- Exercise directions:
Set down, please, exactly the lines below that run from the line with "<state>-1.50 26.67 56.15" to the line with "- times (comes", both lines included.

◇ ◇ ◇ ◇ ◇

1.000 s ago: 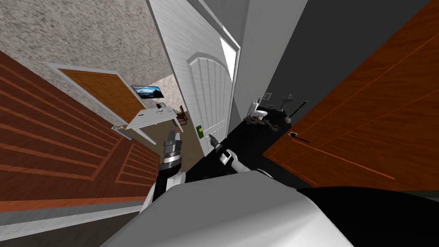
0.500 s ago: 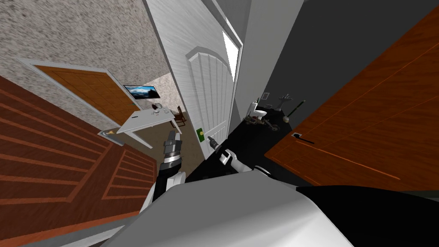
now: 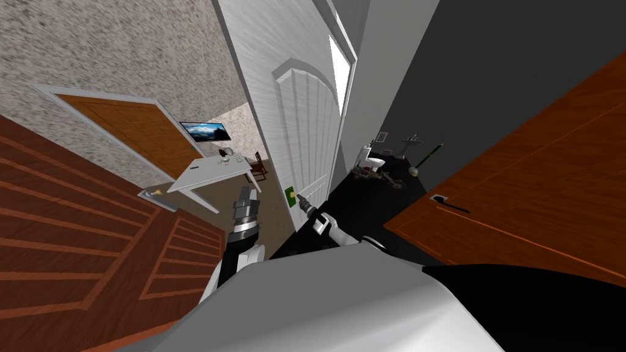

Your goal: Push the door open

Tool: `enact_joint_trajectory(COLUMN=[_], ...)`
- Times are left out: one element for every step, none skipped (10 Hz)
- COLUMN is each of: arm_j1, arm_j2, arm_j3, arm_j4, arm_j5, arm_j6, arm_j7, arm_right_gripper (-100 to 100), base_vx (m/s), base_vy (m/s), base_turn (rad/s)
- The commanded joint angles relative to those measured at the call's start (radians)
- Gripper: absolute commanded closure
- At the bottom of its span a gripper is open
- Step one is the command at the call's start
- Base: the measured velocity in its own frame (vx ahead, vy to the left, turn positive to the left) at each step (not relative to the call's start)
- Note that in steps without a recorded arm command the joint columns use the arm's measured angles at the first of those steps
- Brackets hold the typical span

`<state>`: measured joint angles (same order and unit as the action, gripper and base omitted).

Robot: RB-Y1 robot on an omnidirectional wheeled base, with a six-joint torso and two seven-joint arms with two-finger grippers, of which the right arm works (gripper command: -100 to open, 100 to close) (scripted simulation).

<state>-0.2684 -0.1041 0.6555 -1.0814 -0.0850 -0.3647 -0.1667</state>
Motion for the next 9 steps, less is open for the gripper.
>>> enact_joint_trajectory(arm_j1=[-0.002, -0.002, -0.003, -0.004, -0.003, -0.003, -0.003, -0.003, -0.003], arm_j2=[0.005, 0.010, 0.013, 0.016, 0.014, 0.014, 0.014, 0.014, 0.014], arm_j3=[-0.007, -0.013, -0.017, -0.020, -0.017, -0.017, -0.017, -0.017, -0.017], arm_j4=[0.010, 0.018, 0.023, 0.027, 0.024, 0.024, 0.024, 0.024, 0.024], arm_j5=[0.001, 0.002, 0.003, 0.003, 0.003, 0.003, 0.003, 0.003, 0.003], arm_j6=[-0.003, -0.005, -0.006, -0.007, -0.006, -0.006, -0.006, -0.006, -0.006], arm_j7=[0.003, 0.005, 0.007, 0.009, 0.007, 0.007, 0.007, 0.007, 0.007], arm_right_gripper=[-100, -100, -100, -100, -100, 100, 100, 100, 100], base_vx=[0.167, 0.173, 0.178, 0.156, 0.065, -0.006, -0.021, -0.009, 0.000], base_vy=[0.132, 0.150, 0.149, 0.137, 0.060, -0.006, -0.022, -0.014, 0.000], base_turn=[0.044, 0.049, 0.036, 0.034, 0.000, -0.005, 0.016, 0.019, 0.000])
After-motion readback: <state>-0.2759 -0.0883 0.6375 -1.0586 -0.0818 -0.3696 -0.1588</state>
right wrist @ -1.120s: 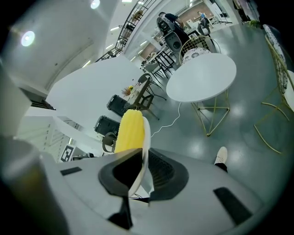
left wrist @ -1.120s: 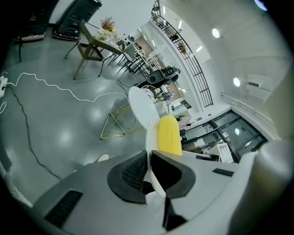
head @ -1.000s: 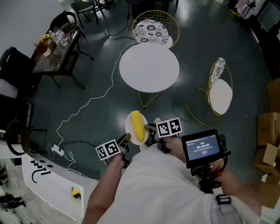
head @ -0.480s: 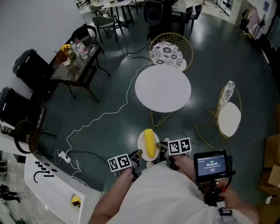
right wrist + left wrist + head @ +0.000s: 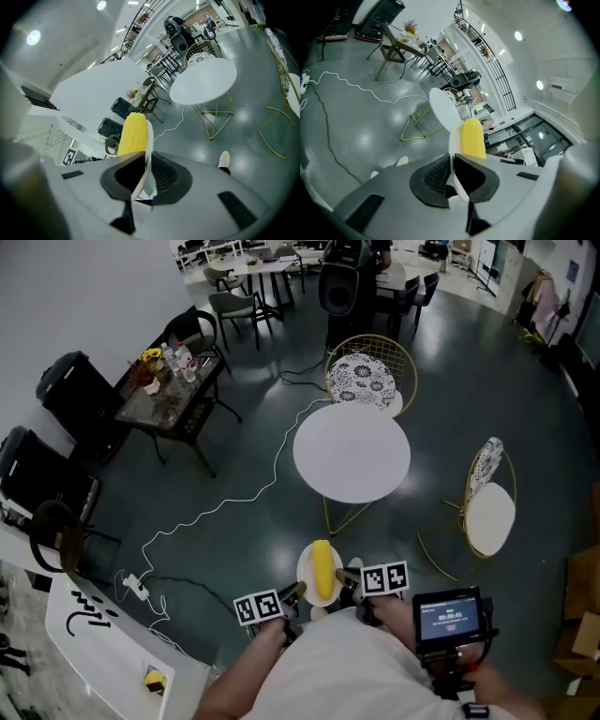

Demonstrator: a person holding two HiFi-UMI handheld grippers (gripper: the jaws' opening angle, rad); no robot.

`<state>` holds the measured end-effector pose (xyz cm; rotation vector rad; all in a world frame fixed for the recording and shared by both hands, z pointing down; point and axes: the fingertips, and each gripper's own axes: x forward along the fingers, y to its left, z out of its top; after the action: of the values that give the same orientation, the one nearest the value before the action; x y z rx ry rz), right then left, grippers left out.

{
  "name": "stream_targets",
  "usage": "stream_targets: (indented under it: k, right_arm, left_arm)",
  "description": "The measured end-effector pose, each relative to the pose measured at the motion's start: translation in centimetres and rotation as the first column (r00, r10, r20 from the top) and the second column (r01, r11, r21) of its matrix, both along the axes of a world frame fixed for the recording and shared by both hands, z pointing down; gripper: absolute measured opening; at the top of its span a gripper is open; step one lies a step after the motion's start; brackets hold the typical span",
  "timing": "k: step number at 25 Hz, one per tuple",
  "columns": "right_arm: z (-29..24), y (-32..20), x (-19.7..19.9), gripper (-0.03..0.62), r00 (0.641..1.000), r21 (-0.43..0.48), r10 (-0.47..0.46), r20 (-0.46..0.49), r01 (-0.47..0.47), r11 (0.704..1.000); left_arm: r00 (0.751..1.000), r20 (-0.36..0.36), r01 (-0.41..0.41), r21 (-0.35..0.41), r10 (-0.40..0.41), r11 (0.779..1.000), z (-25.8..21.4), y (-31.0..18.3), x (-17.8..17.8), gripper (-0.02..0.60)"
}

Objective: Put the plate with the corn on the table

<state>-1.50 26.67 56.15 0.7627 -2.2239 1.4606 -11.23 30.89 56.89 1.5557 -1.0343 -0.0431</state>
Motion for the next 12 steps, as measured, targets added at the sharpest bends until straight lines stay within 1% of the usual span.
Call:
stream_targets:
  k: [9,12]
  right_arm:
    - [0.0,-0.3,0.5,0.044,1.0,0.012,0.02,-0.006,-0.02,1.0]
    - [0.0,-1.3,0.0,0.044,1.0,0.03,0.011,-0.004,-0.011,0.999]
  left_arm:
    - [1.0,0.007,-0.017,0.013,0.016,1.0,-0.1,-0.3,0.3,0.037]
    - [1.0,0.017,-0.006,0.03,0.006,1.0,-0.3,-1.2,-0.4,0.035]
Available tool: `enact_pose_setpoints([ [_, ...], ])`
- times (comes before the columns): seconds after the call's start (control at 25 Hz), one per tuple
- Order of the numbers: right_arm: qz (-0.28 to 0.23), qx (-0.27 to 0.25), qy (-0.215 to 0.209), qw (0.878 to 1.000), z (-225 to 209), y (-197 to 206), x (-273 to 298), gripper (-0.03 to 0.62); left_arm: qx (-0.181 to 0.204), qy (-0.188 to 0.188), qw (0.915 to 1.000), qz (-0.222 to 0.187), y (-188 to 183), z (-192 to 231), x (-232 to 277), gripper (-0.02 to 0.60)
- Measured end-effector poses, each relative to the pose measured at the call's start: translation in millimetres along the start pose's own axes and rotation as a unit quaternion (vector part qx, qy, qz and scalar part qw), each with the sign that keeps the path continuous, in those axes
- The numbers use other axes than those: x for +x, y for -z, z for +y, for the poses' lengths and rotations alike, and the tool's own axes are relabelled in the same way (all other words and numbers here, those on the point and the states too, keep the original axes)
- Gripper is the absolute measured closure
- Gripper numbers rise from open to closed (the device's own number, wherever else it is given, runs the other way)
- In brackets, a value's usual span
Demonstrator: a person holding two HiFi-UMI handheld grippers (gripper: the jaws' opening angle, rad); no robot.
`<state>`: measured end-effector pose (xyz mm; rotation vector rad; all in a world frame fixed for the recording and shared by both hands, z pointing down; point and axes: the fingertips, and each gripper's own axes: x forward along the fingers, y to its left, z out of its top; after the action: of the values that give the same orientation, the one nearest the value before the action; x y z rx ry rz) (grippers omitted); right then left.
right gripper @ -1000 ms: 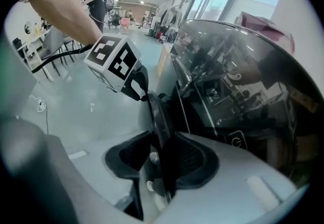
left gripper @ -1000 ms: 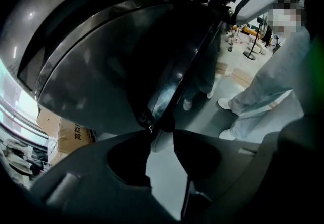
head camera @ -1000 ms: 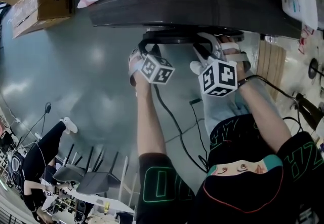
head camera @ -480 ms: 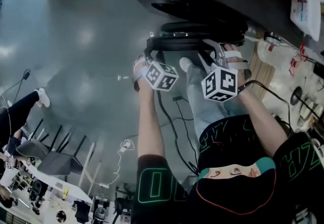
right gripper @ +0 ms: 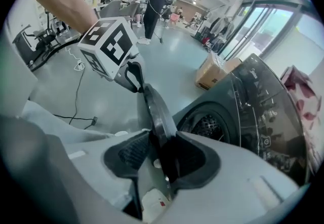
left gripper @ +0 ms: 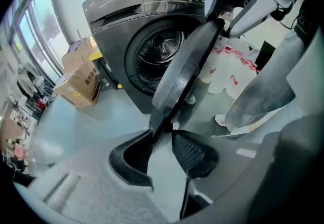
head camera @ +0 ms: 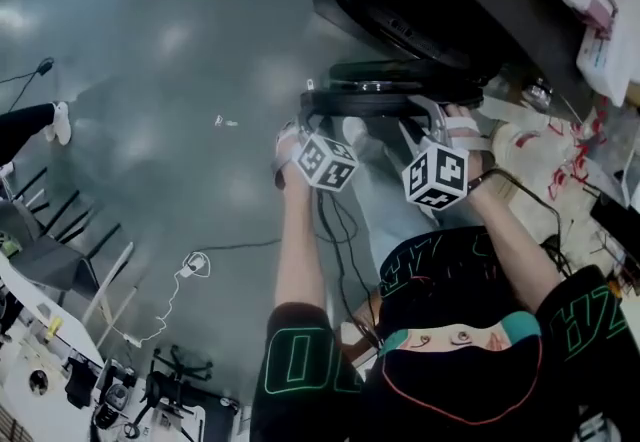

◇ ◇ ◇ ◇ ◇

- Result below:
<state>-1.50 26.67 56.15 0.7627 -2.2239 1.4606 -11.23 30.89 56.89 1.5557 -1.0343 -0.0431</state>
Motion for the next 12 steps, as measured, targets added at the sharpest bends until straight lines stay within 1% of the usual span.
Call:
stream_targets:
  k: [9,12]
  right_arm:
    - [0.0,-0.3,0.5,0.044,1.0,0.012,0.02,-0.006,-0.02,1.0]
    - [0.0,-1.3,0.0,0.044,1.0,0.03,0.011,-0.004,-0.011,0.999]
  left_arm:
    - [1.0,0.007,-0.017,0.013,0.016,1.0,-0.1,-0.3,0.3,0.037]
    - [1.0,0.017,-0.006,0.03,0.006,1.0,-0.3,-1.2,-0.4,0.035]
Available tool: `enact_pose_setpoints([ [_, ...], ])`
- times (comes before the columns): seconds after the call's start (control at 25 Hz), one per tuple

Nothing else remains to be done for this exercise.